What are you up to this weekend? We’ve been getting into card games this fall, and Alex and I are also going on a daytime date to this hydrotherapy garden. I’m excited to hang out in a hot tub in the chilly weather. Hope you have a good one, and here are a few fun links from around the web…
These toothpick sculptures are amazing.
2019 dating in a nutshell.
Japan’s mundane Halloween costumes, including “a girl who just gave blood and now can’t do anything for a few minutes.”
The scariest Halloween party, haha.
How beautiful is this guest bedroom?
When a soccer player’s hijab fell off, other players gathered around her while she fixed it.
The chocolate cake that saved a vacation. (NYTimes)
My kids would flip for this bath hack.
Skillet ravioli for the win.
Psst, I’m in love with this amazing vibrator. Dame is offering 15% off site-wide with code CUPOFJO15, until November 15th.
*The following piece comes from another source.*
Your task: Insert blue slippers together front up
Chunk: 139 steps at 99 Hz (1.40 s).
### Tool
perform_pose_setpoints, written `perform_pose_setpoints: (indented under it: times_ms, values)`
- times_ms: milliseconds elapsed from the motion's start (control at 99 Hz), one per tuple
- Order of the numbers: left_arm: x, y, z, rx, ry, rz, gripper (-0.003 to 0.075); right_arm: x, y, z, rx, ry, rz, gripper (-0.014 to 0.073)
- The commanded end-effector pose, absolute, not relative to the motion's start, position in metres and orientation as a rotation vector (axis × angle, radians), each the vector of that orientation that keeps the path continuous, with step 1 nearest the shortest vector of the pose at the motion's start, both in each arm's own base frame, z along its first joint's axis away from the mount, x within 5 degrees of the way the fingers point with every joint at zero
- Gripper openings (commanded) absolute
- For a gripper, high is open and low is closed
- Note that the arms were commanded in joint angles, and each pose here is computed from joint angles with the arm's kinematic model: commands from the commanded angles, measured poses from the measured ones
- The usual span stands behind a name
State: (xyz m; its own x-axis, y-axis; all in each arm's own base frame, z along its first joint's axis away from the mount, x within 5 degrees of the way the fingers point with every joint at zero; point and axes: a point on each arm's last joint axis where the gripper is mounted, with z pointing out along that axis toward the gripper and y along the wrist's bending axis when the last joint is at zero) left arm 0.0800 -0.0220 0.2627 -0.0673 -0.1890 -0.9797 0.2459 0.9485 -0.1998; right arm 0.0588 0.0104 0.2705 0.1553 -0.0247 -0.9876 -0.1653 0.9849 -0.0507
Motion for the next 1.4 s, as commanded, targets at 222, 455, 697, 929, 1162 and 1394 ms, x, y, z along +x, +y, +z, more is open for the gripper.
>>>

Plus, two reader comments:
Says A.S. on what sounds do you love: “The sound of dishes being put away by neighbors with their windows open. It’s oddly soothing, and I always wonder what they had for dinner.”
Says Anna on how to raise kind children: “I’ve thought SO MUCH about this as a parent. For all the parents out there struggling with their ‘tough’ child and wondering what they’re ‘doing wrong,’ I would offer that I have two children quite close in age and that they are very different people and have been since birth. My two-year-old is naturally kind in all the ways everyone is mentioning and hopes their children will become. She’s aware of other’s emotions, waits very patiently for her turn, will give her sister or a stranger her very favorite toy, etc. She is my heart’s resting place. My four-year-old is very self driven. She wants the most of everything (food, toys, crayons) and when she was her sister’s age would push random children on the playground for no obvious reason. She is dynamic, gorgeous and…not always kind. My point is, if I had just had one or the other, I would have thought myself either an exceptional parent or a fairly poor parent, based on their individual behavior. But neither read would have been true. My daughters are on their own unique paths as humans. As their mother, I have the great gift and responsibility to meet and join them on their path with a sense of curiosity and zero expectations. It’s not always easy, but it is worth it and has made me a better person. So, for all the other kind mamas out there with tough kids who may not always be kind, hang in there. It’s not you! It’s them living out their journey. And they probably picked you as their mom especially because you are the one who could best meet them there, with her whole self.”